▶ Exercise: For the data below, report only the number of lines containing the string "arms".

▶ Information provided:
■ ■ ■ ■ ■
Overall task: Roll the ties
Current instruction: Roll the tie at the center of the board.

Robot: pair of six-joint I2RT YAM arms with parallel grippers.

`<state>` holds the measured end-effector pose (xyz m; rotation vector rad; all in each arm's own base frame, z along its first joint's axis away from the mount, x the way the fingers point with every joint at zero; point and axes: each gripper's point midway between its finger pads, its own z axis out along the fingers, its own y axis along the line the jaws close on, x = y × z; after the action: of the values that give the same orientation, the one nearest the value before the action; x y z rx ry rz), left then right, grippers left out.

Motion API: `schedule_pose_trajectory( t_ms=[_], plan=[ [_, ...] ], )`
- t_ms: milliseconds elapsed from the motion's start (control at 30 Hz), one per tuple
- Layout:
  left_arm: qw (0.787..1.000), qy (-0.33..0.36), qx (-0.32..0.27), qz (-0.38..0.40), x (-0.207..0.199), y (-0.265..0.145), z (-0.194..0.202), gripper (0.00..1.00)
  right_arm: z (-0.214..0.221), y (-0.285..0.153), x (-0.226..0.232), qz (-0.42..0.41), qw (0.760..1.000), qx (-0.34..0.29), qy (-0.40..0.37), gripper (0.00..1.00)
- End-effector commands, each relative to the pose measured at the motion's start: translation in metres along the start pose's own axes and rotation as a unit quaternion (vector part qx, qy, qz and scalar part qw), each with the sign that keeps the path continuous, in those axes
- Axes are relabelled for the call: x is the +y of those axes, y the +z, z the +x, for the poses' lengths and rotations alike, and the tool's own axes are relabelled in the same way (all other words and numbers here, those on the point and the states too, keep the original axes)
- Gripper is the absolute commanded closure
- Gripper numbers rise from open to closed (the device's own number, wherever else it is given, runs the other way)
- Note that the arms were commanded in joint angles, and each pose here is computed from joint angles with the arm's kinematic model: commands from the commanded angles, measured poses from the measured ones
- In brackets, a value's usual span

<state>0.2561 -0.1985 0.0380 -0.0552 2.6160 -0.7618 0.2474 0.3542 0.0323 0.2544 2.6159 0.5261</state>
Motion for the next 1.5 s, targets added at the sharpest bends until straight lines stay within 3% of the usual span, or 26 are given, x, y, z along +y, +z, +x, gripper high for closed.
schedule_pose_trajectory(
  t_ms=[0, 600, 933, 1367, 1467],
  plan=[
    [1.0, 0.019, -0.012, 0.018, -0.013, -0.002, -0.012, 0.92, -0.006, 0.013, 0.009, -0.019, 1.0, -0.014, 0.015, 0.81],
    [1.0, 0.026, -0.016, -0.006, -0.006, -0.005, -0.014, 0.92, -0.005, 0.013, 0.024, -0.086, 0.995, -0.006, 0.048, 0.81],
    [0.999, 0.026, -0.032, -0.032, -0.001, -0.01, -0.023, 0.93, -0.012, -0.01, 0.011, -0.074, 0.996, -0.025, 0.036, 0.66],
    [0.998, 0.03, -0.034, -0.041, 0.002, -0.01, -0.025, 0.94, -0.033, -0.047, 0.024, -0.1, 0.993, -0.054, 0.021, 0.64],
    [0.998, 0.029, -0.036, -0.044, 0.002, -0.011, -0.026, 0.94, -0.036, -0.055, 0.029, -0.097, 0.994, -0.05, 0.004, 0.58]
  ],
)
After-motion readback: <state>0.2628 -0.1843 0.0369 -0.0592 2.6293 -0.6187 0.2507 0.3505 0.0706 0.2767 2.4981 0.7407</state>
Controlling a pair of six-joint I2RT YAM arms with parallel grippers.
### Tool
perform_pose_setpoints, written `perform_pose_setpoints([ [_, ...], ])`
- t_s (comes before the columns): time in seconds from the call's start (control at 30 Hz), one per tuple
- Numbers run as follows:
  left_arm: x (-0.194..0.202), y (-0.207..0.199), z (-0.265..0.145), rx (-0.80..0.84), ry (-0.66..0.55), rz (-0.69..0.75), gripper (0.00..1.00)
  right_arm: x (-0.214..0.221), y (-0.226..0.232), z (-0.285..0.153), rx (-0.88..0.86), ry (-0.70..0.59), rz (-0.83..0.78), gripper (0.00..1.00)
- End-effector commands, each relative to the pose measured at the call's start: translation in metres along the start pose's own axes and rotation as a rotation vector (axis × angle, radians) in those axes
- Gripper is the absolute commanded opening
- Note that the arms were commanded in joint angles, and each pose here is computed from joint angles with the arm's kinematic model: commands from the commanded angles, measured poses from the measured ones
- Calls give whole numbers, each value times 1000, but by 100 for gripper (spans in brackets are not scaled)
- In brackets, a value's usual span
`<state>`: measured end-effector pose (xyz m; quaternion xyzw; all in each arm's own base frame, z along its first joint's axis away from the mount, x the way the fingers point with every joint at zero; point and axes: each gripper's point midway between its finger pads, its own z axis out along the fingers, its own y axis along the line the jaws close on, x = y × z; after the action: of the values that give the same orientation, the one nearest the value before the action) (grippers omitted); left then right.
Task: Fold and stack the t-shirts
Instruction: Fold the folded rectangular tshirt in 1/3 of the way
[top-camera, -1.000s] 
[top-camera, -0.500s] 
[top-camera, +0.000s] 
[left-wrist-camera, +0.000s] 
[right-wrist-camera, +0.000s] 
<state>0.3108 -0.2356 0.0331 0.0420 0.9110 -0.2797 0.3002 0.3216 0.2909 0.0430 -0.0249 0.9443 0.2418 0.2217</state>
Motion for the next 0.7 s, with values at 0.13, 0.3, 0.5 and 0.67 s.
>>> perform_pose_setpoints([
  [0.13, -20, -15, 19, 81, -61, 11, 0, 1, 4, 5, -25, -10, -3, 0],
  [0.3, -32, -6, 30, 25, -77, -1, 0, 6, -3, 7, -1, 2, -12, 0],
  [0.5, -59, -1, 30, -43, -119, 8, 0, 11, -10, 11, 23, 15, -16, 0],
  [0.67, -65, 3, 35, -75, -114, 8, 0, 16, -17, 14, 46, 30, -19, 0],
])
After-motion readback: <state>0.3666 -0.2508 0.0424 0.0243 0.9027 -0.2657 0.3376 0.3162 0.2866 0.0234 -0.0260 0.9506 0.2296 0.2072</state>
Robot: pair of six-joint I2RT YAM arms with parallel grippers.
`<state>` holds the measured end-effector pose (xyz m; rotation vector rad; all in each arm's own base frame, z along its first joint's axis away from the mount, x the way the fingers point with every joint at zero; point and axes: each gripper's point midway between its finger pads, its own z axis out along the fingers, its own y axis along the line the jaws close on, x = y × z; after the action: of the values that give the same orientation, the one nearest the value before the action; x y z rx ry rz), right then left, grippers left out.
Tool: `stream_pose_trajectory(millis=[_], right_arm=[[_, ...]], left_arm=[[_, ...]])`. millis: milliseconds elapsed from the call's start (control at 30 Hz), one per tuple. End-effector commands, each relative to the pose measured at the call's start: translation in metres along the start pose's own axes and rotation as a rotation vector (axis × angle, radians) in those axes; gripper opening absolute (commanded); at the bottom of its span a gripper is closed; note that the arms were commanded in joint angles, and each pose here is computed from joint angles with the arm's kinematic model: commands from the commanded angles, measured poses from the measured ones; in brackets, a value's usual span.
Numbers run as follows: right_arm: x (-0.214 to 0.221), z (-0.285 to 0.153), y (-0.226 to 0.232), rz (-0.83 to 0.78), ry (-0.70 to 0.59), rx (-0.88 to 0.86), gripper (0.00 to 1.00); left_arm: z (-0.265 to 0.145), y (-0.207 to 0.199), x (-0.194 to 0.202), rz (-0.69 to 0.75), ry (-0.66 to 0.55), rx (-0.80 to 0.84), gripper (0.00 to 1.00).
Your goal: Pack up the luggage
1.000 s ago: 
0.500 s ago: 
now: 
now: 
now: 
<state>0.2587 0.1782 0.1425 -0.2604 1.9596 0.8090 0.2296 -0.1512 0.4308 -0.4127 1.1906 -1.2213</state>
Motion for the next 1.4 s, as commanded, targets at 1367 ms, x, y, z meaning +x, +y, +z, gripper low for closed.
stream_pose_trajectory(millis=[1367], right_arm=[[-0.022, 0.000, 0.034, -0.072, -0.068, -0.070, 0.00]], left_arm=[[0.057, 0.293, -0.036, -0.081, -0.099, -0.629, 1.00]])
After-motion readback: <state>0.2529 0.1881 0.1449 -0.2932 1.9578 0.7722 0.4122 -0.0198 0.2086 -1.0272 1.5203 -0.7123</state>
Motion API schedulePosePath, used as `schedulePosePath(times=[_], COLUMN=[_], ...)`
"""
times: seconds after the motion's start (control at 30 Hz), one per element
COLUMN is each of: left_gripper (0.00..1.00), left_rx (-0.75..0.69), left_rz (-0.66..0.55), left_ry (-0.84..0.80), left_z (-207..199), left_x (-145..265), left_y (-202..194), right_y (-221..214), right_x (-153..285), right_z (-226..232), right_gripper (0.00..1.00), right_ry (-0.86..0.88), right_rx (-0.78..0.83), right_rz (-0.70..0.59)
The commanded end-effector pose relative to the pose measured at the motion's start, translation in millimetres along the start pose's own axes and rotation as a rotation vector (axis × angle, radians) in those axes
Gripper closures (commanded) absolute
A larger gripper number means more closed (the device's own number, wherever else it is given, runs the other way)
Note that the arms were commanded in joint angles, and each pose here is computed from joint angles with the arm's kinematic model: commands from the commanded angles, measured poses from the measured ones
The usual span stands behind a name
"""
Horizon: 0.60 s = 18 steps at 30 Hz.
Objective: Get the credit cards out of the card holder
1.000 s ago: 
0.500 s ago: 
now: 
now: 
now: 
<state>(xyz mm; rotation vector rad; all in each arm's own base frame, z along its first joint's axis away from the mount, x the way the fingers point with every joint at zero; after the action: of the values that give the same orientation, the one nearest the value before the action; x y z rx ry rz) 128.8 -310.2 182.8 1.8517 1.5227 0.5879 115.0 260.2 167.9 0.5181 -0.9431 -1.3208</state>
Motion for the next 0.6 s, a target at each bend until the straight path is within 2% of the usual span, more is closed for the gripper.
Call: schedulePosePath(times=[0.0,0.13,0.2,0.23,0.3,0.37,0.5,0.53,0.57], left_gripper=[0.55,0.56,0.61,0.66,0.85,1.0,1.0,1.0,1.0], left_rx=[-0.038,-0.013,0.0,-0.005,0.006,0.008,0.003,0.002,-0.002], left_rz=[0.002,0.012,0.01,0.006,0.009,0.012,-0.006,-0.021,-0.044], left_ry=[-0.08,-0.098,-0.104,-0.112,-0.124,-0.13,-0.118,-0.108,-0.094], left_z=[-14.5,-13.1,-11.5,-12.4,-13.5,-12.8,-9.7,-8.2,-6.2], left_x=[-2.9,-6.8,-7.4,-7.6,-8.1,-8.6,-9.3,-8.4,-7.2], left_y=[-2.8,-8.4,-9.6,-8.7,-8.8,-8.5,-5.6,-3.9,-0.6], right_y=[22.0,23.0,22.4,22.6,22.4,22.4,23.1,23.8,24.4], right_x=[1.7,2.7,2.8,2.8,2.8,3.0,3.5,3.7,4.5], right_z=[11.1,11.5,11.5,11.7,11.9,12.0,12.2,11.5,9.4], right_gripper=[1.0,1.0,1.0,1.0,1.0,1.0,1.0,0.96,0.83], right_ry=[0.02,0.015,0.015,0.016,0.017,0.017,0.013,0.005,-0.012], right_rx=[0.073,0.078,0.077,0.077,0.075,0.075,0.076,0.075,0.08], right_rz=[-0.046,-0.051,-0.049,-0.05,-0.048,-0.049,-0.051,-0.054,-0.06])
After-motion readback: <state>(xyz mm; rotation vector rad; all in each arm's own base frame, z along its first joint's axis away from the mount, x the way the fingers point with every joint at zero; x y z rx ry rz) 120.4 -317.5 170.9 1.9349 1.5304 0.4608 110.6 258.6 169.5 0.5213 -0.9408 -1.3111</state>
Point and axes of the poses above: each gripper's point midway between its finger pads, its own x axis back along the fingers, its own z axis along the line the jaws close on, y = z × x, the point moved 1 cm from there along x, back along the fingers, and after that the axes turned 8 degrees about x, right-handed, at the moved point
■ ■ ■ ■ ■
▶ Written response: 7